### PROMPT
Retype each line of the material below word for word; pictures stay out.

### DATA
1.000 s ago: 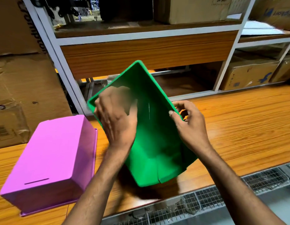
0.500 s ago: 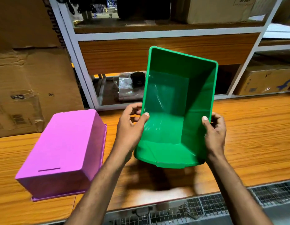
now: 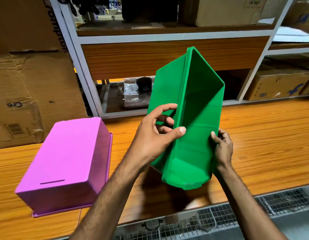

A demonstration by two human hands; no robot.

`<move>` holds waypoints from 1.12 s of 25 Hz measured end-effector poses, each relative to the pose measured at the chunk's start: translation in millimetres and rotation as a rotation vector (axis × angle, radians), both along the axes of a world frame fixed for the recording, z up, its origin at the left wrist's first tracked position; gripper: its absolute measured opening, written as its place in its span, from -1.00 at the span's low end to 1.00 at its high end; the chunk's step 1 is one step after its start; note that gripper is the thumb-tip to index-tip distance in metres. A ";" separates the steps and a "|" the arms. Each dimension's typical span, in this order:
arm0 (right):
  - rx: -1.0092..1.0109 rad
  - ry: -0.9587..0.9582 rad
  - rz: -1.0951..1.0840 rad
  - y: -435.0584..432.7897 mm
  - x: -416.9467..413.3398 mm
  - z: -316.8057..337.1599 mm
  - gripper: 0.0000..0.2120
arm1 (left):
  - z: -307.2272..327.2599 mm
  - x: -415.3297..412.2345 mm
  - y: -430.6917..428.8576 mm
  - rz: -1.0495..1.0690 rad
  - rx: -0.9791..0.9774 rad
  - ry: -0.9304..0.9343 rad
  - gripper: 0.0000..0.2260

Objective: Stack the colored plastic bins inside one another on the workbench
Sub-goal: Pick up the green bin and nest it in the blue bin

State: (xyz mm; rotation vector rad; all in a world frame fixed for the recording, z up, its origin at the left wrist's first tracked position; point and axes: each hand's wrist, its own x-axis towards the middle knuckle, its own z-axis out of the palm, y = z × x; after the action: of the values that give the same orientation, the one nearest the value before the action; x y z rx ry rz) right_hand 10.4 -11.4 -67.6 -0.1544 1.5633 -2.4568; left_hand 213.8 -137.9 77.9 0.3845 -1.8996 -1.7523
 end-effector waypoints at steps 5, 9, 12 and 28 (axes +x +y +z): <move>-0.068 -0.125 0.076 1.6 15.2 0.1 -0.80 | -5.7 2.8 -1.0 0.012 -0.019 0.000 -0.49; -0.107 -0.138 0.219 22.7 31.2 28.8 -0.79 | -15.3 5.5 -21.8 0.115 -0.007 -0.032 -0.53; -0.001 -0.050 0.283 49.3 42.9 56.8 -0.61 | -30.8 5.6 -38.4 0.230 0.030 -0.065 -0.61; 0.451 0.128 0.058 162.0 148.7 112.9 -0.37 | -112.3 -23.9 37.8 -0.098 0.279 -0.397 -0.71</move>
State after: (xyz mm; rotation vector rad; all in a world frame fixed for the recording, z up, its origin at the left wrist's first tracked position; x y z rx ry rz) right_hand 159.1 150.6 45.3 -0.2772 2.0867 -2.0214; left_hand 189.8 -100.1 -34.3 0.8059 -1.9590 -2.1413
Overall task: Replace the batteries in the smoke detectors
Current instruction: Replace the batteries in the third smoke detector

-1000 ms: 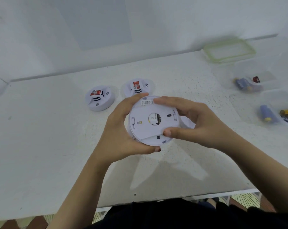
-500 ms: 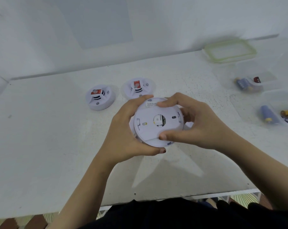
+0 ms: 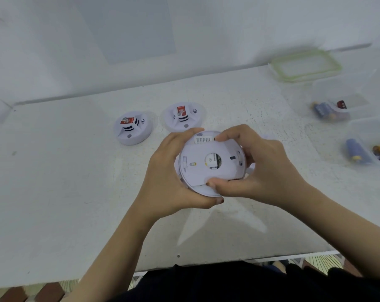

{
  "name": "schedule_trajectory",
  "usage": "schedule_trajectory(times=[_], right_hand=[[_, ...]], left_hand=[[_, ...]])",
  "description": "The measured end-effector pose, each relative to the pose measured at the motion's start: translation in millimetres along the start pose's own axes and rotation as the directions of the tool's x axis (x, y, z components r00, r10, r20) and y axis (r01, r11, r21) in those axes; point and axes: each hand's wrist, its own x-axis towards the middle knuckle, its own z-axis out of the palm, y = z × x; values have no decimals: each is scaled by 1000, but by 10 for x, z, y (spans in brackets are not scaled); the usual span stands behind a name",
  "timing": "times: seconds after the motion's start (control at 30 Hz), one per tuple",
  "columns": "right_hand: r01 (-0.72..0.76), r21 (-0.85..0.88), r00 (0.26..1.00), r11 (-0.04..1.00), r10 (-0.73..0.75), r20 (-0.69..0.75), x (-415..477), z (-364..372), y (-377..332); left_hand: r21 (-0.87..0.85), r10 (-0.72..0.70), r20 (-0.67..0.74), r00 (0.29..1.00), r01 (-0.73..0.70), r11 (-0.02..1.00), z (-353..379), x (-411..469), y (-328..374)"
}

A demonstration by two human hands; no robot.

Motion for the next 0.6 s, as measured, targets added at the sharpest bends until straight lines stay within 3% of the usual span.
schedule_trajectory(times=[0.2, 0.43, 0.5, 0.6], right_hand=[[-21, -55, 996, 998, 16, -91, -57, 96, -17], [-60, -119, 997, 991, 54, -48, -36, 78, -4], [-78, -45, 997, 996, 77, -24, -36, 85, 7], [-197, 197, 980, 960, 195, 32, -48, 115, -20]], left_hand=[[37, 16, -47, 999, -14, 999, 65, -13, -23], [70, 8, -82, 997, -2, 998, 81, 2, -52], [9, -13, -94, 995, 14, 1000, 78, 28, -32], [-100, -10, -121, 993, -2, 995, 87, 61, 11]])
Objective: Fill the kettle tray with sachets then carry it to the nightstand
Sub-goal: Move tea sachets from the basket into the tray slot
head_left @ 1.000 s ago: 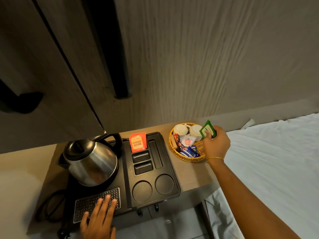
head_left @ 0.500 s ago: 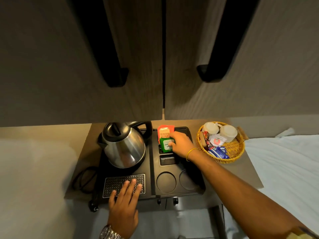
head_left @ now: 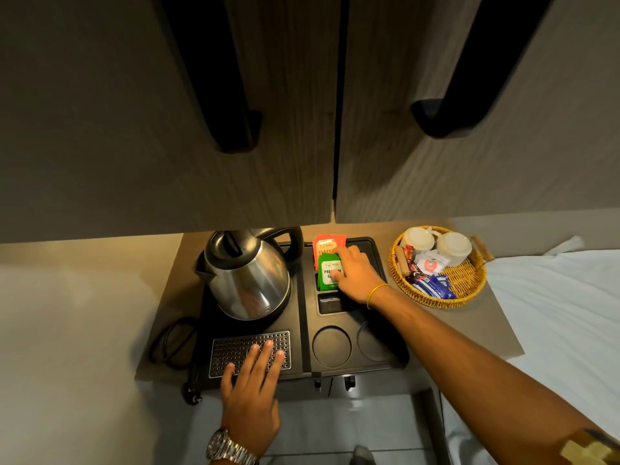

### SOLUTION BELOW
1.000 s ago: 
0.500 s ago: 
now: 

A demonstration by two human hands; no robot.

`<move>` holds waypoints from 1.12 s of 25 Hz measured end-effector poses, each relative to the pose measured at the chunk's start: translation in millimetres and rotation as a rotation vector (axis × angle, radians), both along the axes of a world frame fixed for the recording, z up, its origin at the left wrist's first tracked position; gripper: its absolute measured opening, written as its place in its span, from -1.00 at the span's low end to 1.00 at its high end; the chunk's step 1 is one step after its start; note that gripper is the thumb-tip to index-tip distance in metres. A ";" separates the steps and a "|" the arms. Each dimension's typical span, in this order:
arm0 (right):
  - rx: -1.0092..1.0109 rad
  - ry: -0.9587..0.9582 rad
  - rz: -1.0951..1.0840 rad
  - y: -435.0584..432.7897 mm
  - x: -416.9467..413.3398 mm
  - z: -316.8057..337.1599 mm
  - gripper: 0.0000..0.2120
arm1 (left):
  - z: -307.2272..327.2599 mm
  - x: -415.3297..412.2345 mm
  - y: -430.6917..428.8576 mm
  - rz: -1.0495..1.0690 rad
  - rx: -0.9791..0.9774 rad
  - ry: -0.9304..0.9343 rad
  - gripper: 0.0000..0.2260

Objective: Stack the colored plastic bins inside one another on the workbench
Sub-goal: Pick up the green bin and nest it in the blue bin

State: (xyz mm; rotation vector rad; all in a world frame fixed for the recording, z up, its origin at the left wrist's first tracked position; point and axes: each hand's wrist, its own x-axis towards the middle knuckle, its own z-axis out of the palm, y = z × x; after the action: of the values that give the same orientation, the one nearest the value before the action; x y z rx ry rz) right_hand 10.4 -11.4 -67.6 -0.1544 1.5633 -2.4568; left_hand 213.8 -137.9 77.9 0.3845 -1.8996 -1.7523
 end-effector waypoints at steps 5, 9, 12 and 28 (axes +x +y +z): <move>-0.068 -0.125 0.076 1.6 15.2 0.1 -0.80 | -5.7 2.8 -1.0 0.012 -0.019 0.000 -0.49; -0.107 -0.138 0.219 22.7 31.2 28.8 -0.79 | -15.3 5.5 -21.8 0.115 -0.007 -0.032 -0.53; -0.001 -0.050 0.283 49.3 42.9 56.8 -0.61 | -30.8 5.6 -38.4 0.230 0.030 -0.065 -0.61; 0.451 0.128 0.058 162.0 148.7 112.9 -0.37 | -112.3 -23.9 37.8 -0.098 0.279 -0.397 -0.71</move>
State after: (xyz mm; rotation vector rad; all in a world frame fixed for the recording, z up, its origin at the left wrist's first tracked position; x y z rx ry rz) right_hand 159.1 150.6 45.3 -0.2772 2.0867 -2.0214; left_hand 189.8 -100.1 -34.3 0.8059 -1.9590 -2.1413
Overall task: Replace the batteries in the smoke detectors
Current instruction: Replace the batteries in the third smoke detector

-1000 ms: 
-500 ms: 
+0 ms: 

{
  "name": "schedule_trajectory",
  "usage": "schedule_trajectory(times=[_], right_hand=[[_, ...]], left_hand=[[_, ...]])",
  "description": "The measured end-effector pose, each relative to the pose measured at the motion's start: translation in millimetres along the start pose's own axes and rotation as the directions of the tool's x axis (x, y, z components r00, r10, r20) and y axis (r01, r11, r21) in those axes; point and axes: each hand's wrist, its own x-axis towards the middle knuckle, its own z-axis out of the palm, y = z × x; values have no decimals: each is scaled by 1000, but by 10 for x, z, y (spans in brackets are not scaled); the usual span stands behind a name",
  "timing": "times: seconds after the motion's start (control at 30 Hz), one per tuple",
  "columns": "right_hand: r01 (-0.72..0.76), r21 (-0.85..0.88), r00 (0.26..1.00), r11 (-0.04..1.00), r10 (-0.73..0.75), r20 (-0.69..0.75), x (-415..477), z (-364..372), y (-377..332); left_hand: r21 (-0.87..0.85), r10 (-0.72..0.70), r20 (-0.67..0.74), r00 (0.29..1.00), r01 (-0.73..0.70), r11 (-0.02..1.00), z (-353..379), x (-411..469), y (-328..374)"
}

A demonstration by two human hands; no robot.

Motion for the next 0.6 s, as measured, targets added at the sharpest bends until straight lines stay within 3% of the usual span.
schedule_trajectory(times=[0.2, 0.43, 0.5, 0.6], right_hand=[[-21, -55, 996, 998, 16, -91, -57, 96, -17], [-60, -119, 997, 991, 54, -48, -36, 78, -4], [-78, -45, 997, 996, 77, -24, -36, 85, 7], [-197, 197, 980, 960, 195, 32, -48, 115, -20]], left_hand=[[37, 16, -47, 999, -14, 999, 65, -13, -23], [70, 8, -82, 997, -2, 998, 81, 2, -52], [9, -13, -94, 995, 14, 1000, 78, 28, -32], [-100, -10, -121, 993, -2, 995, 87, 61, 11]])
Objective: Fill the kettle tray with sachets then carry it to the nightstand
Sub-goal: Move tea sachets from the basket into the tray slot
head_left @ 1.000 s ago: 
head_left @ 0.500 s ago: 
head_left @ now: 

No other output belongs to this answer.